If there is one country whose social policies make me say "Right on!" it's China. It's like at some point the Chinese read that H. L. Mencken quote about how no one will ever go broke underestimating the intelligence of the American public, and they said to themselves, "No one will ever say that about China! Not on our watch." (Of course if someone did actually say that, they could simply be jailed as a dissident-ha ha!) What China has done is to brilliantly legislate all of the stupid right out of their population. Any time an opportunity arises for some hapless dummy to accidentally become interested in Falun Gong or confused by a movie, the government steps in and gently removes it. This is an example all of our governments could learn from.
Take, for instance, the social ill of poverty. In backwards countries like Canada, the government has set up all kinds of welfare programs to help needy families. In a word: "inefficient." First, you have to decide who gets benefits. Then you have to find a way to hand them out. Then you have to listen to people whine about how they don't like how you're handling things. Bored yet? The Chinese government wisely realized that a leading cause of poverty is having too many mouths to feed, so it made having more than one baby-yap per family illegal. Boom, done. An elegant solution.
How about that constant, irritating scandal-mongering that comes with a free and independent press? It's all so annoying that you can barely hear yourself govern, right? The lazy American solution is to slowly erode the public trust in the press by paying for favourable coverage of unpopular policies, rewarding friendly media with privileged access and planting operatives to lob softball questions during press conferences. At the rate all of this is going, America will still have a First Amendment ten or even fifteen years from now. The Chinese system of simply outlawing any non-approved speech and throwing those who protest into jail is so effective, so awesome, that even American companies are joining in on the fun.

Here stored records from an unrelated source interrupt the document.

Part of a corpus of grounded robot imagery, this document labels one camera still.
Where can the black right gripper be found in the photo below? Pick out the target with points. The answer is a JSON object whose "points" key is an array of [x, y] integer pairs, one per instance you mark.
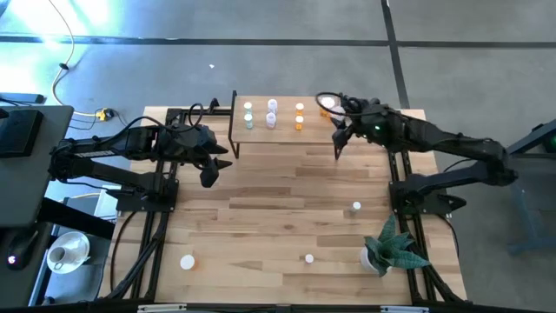
{"points": [[369, 124]]}

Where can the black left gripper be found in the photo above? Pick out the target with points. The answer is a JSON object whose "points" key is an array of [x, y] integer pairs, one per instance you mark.
{"points": [[204, 145]]}

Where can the small orange pill bottle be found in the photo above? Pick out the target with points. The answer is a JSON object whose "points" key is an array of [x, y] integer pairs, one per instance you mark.
{"points": [[309, 258], [299, 108], [299, 122]]}

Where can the clear pill bottle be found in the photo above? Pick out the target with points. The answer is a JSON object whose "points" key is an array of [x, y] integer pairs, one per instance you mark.
{"points": [[272, 105], [270, 120]]}

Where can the small white vial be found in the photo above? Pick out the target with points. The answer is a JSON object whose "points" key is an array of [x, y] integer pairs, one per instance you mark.
{"points": [[355, 206]]}

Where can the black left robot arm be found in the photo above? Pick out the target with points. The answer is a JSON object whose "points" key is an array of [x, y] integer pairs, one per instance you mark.
{"points": [[108, 150]]}

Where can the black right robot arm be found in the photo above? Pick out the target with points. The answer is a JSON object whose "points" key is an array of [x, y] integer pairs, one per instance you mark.
{"points": [[456, 143]]}

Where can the yellow power plug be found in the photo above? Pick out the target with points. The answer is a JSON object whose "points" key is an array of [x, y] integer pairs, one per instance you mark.
{"points": [[103, 115]]}

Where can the white power box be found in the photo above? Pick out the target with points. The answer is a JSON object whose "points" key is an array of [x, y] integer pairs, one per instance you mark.
{"points": [[104, 208]]}

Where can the green plant in white pot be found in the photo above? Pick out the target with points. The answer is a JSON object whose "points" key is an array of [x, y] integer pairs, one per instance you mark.
{"points": [[391, 252]]}

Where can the black desk beam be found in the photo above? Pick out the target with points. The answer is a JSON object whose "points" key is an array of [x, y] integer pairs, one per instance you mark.
{"points": [[74, 219]]}

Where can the silver table clamp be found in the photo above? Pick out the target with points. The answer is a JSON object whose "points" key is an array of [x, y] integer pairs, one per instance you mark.
{"points": [[161, 308], [404, 309]]}

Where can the white cup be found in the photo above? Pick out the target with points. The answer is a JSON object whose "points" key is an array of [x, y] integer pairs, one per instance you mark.
{"points": [[58, 255]]}

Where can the blue-grey metal cart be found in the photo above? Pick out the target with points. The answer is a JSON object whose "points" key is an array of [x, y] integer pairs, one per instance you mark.
{"points": [[517, 217]]}

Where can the dark grey side desk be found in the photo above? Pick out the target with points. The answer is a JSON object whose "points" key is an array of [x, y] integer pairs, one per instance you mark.
{"points": [[26, 195]]}

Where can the black flat desk device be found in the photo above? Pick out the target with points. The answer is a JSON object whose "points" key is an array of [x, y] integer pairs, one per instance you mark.
{"points": [[19, 135]]}

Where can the green round object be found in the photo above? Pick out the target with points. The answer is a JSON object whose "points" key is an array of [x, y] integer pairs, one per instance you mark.
{"points": [[551, 143]]}

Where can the black slim desk device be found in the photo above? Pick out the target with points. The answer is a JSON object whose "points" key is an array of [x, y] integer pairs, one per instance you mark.
{"points": [[21, 98]]}

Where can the black computer mouse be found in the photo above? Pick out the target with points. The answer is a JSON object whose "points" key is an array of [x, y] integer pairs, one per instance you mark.
{"points": [[19, 252]]}

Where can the black frame clamp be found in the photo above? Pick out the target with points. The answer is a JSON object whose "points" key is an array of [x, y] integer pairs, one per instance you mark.
{"points": [[213, 104]]}

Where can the black metal rig frame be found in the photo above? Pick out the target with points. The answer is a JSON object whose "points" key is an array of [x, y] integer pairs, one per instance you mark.
{"points": [[172, 115]]}

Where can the wooden shelf with black frame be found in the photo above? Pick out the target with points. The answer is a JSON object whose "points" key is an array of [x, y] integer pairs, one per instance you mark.
{"points": [[282, 135]]}

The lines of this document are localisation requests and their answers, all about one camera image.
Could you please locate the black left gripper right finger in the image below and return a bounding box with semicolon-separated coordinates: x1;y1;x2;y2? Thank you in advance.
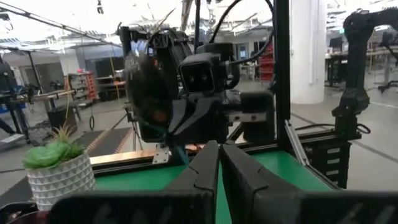
220;143;398;224

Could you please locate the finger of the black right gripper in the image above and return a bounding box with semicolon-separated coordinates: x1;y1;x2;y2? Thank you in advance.
183;94;216;132
169;98;191;137

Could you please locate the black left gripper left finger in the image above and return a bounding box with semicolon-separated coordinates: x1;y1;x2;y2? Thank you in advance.
46;139;220;224

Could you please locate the red storage rack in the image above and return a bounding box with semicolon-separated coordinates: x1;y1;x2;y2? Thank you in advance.
257;42;275;83

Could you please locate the white round building column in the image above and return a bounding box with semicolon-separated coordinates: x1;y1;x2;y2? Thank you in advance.
289;0;328;106

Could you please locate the black floor mat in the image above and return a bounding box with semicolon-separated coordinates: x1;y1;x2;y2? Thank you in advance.
73;126;134;158

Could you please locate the white planter with green succulent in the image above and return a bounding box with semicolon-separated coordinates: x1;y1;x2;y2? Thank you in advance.
21;123;98;213

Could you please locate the background storage shelf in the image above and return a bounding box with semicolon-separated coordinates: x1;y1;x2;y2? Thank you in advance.
65;69;98;104

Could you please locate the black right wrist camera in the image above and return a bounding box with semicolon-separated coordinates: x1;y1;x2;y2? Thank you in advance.
178;42;241;95

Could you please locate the silver corner bracket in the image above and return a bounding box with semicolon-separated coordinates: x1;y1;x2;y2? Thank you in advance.
151;143;171;166

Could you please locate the black camera cable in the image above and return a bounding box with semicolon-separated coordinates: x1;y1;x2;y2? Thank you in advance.
208;0;276;67

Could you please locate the silver diagonal frame brace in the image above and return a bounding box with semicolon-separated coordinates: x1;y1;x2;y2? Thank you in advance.
284;119;311;167

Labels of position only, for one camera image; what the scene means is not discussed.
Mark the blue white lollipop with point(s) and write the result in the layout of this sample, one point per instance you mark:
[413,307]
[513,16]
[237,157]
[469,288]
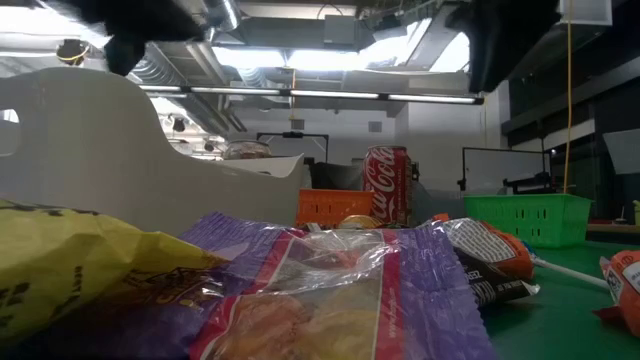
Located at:
[570,272]

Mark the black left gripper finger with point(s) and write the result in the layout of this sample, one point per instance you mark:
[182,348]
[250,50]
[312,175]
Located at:
[124,55]

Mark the purple snack bag clear window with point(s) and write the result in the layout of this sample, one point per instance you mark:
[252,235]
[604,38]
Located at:
[430,300]

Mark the orange pack with white label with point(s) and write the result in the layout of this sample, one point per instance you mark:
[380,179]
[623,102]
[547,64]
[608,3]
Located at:
[510,255]

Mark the round golden candy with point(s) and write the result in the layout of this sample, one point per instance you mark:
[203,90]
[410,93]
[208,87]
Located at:
[357,222]

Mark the black metal frame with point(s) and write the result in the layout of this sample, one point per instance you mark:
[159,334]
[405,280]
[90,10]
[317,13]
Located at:
[292,135]
[464,165]

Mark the grey ceiling box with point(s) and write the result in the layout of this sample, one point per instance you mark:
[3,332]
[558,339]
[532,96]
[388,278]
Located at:
[340,31]

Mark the orange plastic basket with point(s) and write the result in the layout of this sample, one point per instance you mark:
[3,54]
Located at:
[330,205]

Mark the orange candy with QR label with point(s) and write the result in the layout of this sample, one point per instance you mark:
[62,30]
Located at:
[625,300]

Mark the long ceiling light bar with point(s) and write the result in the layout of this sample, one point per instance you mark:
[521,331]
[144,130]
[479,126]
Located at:
[325,93]

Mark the silver round air duct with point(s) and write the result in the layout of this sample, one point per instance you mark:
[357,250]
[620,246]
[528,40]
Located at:
[222,15]

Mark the green plastic basket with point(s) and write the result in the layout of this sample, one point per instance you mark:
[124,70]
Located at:
[525,217]

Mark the grey translucent plastic bin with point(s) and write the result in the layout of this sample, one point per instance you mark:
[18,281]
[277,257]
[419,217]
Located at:
[437,202]

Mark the grey board panel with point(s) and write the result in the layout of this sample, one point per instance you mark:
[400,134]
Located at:
[625,150]

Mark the yellow snack bag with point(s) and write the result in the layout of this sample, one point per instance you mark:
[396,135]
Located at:
[60,260]

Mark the white plastic bin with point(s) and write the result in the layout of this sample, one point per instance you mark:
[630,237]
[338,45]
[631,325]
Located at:
[100,160]

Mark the red Coca-Cola can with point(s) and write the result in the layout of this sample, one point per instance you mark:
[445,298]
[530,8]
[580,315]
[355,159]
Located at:
[387,180]

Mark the silver soda can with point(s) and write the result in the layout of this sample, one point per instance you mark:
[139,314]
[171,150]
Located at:
[247,150]

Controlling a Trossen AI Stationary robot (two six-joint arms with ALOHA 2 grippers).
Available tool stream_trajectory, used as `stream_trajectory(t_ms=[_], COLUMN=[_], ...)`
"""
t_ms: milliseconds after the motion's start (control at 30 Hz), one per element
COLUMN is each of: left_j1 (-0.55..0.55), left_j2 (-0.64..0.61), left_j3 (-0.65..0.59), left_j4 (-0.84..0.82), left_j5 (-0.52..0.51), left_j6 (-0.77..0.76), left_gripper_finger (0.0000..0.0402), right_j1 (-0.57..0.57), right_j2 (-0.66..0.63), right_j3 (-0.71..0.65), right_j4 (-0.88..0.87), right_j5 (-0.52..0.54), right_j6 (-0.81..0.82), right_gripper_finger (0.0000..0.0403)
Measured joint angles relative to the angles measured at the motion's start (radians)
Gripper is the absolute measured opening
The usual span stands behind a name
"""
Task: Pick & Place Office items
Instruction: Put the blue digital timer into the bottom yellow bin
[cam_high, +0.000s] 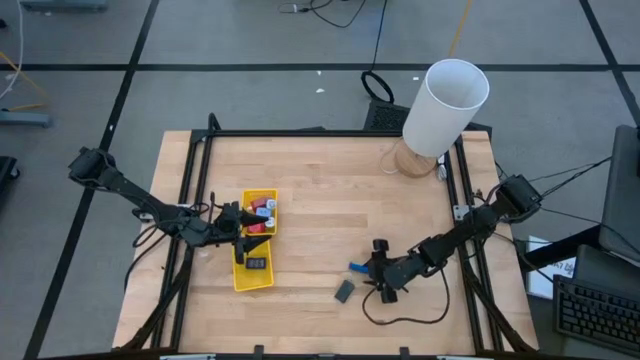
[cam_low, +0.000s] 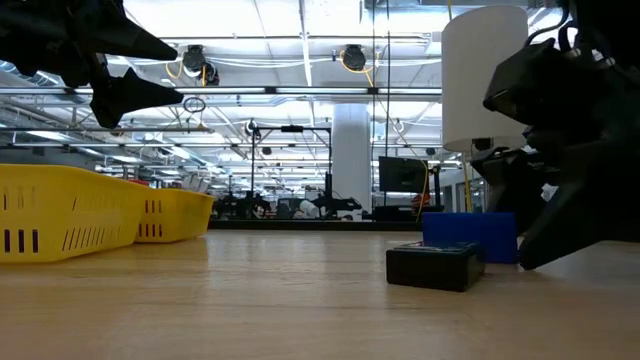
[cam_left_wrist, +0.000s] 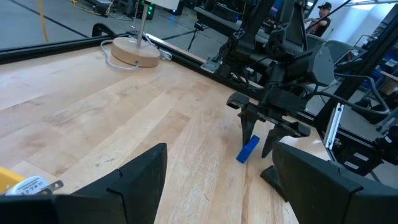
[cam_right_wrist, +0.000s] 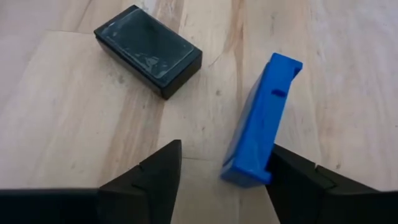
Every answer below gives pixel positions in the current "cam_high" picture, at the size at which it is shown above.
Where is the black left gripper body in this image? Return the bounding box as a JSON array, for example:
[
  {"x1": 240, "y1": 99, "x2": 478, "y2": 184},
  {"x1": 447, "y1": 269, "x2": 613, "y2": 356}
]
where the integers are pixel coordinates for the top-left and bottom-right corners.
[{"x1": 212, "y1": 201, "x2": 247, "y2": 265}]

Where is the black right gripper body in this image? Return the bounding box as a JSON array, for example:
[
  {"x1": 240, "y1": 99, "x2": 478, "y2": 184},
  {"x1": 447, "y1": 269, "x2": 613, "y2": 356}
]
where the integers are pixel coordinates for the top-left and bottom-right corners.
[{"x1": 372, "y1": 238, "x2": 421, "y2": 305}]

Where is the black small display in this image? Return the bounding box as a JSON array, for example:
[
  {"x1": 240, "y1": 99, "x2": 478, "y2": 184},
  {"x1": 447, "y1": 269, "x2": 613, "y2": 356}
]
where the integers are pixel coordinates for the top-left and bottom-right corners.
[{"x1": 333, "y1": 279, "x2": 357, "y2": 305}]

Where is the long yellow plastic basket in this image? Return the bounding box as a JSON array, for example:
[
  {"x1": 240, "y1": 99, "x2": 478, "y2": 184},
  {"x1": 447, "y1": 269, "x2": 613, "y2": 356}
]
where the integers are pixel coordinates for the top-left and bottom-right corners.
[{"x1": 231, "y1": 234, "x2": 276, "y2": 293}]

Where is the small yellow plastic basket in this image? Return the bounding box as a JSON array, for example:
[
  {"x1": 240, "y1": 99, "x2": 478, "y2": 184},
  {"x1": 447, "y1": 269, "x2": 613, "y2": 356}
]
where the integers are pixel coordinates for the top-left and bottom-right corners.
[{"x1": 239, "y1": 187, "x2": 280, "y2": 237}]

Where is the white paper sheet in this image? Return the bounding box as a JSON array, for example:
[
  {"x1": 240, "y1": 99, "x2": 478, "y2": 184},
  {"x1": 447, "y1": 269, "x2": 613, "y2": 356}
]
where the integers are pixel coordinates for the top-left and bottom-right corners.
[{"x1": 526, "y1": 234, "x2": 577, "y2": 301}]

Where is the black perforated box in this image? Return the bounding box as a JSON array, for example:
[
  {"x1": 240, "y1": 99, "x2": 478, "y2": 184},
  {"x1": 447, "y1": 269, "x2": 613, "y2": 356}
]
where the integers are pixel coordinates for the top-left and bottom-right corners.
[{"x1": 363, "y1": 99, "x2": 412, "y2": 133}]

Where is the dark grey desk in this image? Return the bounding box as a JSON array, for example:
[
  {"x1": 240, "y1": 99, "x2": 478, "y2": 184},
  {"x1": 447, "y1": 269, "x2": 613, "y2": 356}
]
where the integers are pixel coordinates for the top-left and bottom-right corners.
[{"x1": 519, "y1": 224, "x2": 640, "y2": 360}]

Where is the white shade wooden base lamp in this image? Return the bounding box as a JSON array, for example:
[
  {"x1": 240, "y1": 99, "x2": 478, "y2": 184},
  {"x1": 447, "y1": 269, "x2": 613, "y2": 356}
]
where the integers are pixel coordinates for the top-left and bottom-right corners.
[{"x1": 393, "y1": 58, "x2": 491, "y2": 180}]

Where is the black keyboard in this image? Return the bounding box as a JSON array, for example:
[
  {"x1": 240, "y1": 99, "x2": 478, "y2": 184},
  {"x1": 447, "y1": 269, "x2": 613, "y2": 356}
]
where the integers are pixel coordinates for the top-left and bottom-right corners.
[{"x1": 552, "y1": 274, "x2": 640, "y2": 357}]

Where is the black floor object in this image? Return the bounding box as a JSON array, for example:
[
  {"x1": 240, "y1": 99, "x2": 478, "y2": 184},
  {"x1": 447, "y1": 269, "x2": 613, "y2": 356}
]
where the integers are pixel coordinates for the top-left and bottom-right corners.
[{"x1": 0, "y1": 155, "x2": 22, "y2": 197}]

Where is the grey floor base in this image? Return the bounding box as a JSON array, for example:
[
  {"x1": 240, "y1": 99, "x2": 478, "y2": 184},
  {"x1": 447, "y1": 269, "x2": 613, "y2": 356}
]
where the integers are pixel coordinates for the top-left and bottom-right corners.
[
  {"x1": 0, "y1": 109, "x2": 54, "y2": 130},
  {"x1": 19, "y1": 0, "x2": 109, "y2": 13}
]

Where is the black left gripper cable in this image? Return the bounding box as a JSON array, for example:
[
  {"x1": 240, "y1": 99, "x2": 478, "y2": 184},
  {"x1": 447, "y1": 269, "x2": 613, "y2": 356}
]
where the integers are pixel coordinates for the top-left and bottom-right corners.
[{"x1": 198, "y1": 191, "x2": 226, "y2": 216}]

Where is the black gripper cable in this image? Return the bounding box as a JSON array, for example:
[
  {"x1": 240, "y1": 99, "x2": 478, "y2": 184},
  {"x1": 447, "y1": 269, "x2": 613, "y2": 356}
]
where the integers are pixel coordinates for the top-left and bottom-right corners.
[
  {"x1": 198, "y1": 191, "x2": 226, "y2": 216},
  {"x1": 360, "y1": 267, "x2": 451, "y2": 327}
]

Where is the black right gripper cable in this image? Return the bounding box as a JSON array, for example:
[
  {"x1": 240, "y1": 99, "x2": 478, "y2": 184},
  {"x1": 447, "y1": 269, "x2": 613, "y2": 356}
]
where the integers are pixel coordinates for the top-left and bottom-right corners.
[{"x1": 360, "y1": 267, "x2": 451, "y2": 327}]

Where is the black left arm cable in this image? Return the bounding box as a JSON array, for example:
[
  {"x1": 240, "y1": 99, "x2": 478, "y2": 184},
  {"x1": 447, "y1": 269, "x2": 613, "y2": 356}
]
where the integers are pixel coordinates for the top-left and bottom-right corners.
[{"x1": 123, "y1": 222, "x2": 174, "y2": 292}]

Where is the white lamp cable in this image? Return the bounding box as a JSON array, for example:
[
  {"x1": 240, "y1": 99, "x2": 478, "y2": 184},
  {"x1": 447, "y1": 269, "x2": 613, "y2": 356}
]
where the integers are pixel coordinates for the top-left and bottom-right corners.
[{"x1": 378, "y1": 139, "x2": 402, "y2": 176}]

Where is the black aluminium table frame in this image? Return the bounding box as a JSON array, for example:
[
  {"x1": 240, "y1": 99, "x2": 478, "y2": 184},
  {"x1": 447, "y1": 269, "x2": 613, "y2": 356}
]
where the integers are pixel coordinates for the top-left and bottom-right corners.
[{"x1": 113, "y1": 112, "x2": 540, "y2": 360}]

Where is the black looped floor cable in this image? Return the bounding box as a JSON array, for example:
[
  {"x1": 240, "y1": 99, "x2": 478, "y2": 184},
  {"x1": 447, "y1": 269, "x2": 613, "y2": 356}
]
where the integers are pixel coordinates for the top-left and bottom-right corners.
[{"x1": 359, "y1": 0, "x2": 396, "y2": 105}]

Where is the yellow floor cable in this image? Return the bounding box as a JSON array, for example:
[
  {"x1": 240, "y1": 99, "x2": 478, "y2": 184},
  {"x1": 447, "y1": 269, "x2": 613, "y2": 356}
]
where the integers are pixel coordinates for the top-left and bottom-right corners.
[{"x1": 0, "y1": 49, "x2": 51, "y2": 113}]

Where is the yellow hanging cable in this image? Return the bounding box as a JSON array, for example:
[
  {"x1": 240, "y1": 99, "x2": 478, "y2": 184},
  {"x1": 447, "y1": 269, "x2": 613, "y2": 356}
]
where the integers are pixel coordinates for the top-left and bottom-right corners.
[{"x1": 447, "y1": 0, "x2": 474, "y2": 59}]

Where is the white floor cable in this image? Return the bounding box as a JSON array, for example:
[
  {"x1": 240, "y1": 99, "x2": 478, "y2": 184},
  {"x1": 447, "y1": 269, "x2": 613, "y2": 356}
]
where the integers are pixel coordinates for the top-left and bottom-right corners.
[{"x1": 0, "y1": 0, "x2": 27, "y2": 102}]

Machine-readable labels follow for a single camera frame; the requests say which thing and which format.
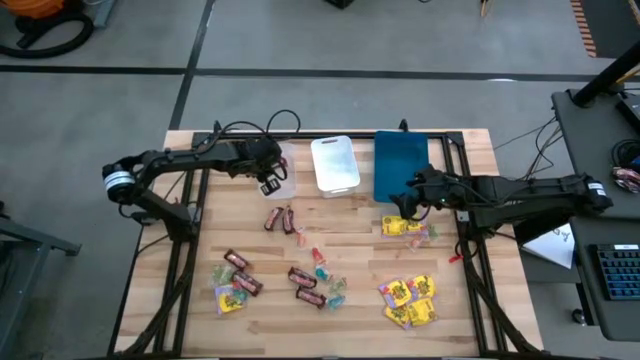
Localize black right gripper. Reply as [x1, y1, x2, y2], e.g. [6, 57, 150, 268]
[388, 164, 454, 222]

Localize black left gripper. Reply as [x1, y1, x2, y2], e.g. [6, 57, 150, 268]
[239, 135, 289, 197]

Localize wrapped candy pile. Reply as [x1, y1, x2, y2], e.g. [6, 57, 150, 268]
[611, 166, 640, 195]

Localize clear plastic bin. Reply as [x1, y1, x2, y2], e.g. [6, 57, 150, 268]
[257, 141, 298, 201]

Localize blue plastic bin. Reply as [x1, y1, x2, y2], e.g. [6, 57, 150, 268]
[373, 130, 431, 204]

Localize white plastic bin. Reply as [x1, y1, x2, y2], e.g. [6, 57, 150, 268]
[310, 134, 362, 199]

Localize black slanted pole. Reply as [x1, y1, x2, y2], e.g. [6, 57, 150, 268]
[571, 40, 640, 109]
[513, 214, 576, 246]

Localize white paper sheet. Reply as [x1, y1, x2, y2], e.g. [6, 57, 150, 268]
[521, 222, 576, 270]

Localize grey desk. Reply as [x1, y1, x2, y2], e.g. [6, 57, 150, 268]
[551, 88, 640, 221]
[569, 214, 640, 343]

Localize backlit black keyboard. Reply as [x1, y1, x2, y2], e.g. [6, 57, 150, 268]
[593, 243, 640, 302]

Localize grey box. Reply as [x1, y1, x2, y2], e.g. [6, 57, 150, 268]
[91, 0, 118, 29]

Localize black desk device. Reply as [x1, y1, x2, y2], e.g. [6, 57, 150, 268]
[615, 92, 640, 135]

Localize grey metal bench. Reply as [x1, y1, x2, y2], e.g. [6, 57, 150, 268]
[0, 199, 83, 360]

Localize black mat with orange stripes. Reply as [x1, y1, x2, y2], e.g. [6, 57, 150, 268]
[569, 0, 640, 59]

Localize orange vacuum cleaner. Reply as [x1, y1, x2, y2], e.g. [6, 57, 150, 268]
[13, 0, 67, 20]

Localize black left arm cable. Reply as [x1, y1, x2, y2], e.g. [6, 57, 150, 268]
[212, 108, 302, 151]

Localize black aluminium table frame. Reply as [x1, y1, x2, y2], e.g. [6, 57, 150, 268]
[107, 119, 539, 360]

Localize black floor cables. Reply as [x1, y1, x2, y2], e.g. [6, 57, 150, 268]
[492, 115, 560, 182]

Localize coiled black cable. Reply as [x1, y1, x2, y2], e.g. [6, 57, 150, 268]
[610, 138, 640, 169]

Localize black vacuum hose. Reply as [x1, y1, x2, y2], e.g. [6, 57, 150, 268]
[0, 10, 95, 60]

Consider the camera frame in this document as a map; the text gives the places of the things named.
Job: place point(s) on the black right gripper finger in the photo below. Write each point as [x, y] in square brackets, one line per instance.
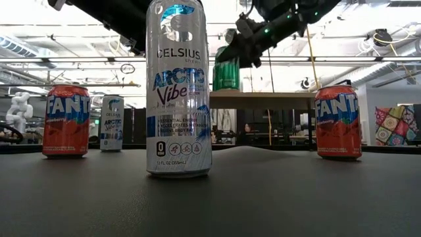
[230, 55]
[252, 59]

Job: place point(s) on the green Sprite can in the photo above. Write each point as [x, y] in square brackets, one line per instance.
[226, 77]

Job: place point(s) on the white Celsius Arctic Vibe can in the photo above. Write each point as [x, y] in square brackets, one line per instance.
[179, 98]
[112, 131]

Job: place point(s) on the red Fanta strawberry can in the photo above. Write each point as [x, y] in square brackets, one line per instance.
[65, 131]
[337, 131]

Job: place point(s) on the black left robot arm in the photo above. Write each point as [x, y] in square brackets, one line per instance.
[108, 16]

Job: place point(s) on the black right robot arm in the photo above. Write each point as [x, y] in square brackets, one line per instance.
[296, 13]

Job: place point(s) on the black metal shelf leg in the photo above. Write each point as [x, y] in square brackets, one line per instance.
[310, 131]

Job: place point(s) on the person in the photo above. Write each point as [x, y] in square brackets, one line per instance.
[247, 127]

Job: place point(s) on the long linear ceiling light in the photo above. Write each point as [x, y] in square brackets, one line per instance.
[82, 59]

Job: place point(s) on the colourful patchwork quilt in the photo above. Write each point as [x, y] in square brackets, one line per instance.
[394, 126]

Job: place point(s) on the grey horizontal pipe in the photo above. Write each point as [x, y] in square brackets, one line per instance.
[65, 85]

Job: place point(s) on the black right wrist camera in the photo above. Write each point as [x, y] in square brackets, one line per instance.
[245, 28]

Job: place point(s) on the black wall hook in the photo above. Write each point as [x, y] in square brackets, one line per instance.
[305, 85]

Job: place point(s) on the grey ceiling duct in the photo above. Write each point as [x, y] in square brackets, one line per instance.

So it's clear that the Chinese run a tight ship. The population is under control, negative nellies are behind bars, the economy's looking up ... even the religious strife that is threatening to tear rifts in societies around the world has been kept out of the People's Republic. The people are happy. At this point, most governments would simply pat themselves on the back and call it Tsingtao-time. Not the Chinese, though-that's why they ended up with the Great Wall while all we have to show for ourselves are Hot Topics and a couple of Starbucks.
The Chinese government is always looking for ways to improve the lives of its citizens with helpful laws and statutes. When Babe, a movie about a talking pig, was released in 1995, the Chinese banned it so that citizens wouldn't become confused. It makes total sense to me-pigs can't talk! I wish my government cared enough to protect me from Hollywood's black lies. More recently, the Chinese banned movies that contain both live actors and animation. Though the primary goal of the ban is to promote homegrown animation, I think we can all see the wisdom of keeping shows like Blue's Clues and Teletubbies from the impressionable eyes of youngsters. Not only will they get all confused and depressed when they find out that Blue the Dog is actually a drawing, but everyone knows that watching Tinky Winky will turn your kid gay.
Obviously those of us living outside of China's benevolent firewall (no, not you, Taipei-nice try!) have a lot of catching up to do. It can seem overwhelming sometimes the amount of thinking and deciding the average citizen is required to perform. Don't let it get you down though, comrade-with the help of big business, activist judges and big government, we'll get there. If we're lucky, soon you American ladies out there won't even have to worry your pretty heads about your reproductive choices anymore. Uncle Sam will make sure you don't get confused and accidentally commit murder in the eyes of the Lord.
In the meantime, when you feel bombarded by conflicting information and don't know where to turn for solid, government-issued advice, just take a deep breath, grab a Coors and turn your TV to Fox News. Ah, can't you just feel all that scary freedom draining away? Heaven.